_REQUIREMENT:_ Exactly the lines from the one containing "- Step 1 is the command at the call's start" through the final line of the listing are to be retyped, and nothing more.

[Start of Attachment]

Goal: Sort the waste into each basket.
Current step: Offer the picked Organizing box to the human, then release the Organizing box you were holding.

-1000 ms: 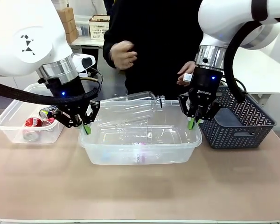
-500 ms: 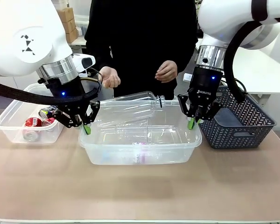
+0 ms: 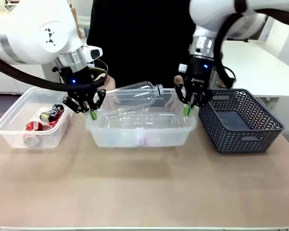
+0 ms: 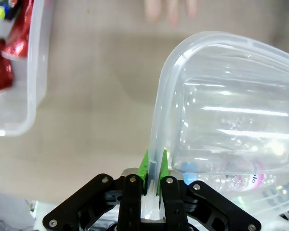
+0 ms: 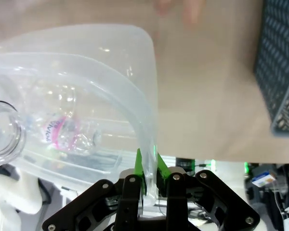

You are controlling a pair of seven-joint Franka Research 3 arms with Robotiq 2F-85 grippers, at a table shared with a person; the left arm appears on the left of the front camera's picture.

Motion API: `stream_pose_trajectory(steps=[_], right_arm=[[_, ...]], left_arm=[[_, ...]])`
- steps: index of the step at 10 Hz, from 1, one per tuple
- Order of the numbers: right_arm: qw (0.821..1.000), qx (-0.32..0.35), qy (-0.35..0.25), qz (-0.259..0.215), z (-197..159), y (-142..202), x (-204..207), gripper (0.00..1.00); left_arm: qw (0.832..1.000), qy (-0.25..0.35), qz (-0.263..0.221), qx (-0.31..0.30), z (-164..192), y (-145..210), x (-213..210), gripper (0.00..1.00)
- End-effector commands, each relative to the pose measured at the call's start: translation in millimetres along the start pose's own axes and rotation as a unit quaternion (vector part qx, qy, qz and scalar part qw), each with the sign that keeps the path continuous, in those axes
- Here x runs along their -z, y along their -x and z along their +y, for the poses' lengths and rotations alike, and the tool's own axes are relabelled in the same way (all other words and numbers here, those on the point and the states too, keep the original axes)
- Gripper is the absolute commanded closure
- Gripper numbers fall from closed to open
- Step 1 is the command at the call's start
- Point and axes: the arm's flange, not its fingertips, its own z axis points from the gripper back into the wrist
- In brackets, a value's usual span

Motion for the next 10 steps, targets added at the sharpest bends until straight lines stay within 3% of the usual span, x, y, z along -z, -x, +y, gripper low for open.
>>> stream_pose_trajectory(steps=[1, 2, 3, 10], right_arm=[[0.999, 0.003, -0.034, 0.022, 39.2, -32.1, -6.4, 0.92], [0.999, 0.012, -0.038, 0.031, 40.1, -44.7, 4.9, 0.92], [1.000, 0.000, 0.000, 0.004, 0.2, -22.1, -3.8, 0.92], [1.000, 0.000, 0.000, 0.004, 0.2, -22.1, -3.8, 0.92]], left_arm=[[0.999, 0.037, -0.007, -0.007, -38.0, -26.6, -0.8, 0.94], [0.999, 0.041, 0.010, -0.014, -36.6, -31.6, 8.3, 0.94], [1.000, 0.000, 0.001, -0.002, -0.1, -21.6, 4.9, 0.94], [1.000, 0.000, 0.001, -0.002, -0.1, -21.6, 4.9, 0.94]])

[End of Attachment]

_THE COMPLETED TASK:_
- Step 1 is the command at the call's start
- Point and axes: the arm's flange, not its fingertips, its own z axis points from the gripper back into the wrist
- In brackets, a value's usual span

Motion for the next 10 steps, targets added at the sharpest bends until straight lines stay within 3% of the usual span, x, y, z along -z, -x, +y, gripper low for open.
>>> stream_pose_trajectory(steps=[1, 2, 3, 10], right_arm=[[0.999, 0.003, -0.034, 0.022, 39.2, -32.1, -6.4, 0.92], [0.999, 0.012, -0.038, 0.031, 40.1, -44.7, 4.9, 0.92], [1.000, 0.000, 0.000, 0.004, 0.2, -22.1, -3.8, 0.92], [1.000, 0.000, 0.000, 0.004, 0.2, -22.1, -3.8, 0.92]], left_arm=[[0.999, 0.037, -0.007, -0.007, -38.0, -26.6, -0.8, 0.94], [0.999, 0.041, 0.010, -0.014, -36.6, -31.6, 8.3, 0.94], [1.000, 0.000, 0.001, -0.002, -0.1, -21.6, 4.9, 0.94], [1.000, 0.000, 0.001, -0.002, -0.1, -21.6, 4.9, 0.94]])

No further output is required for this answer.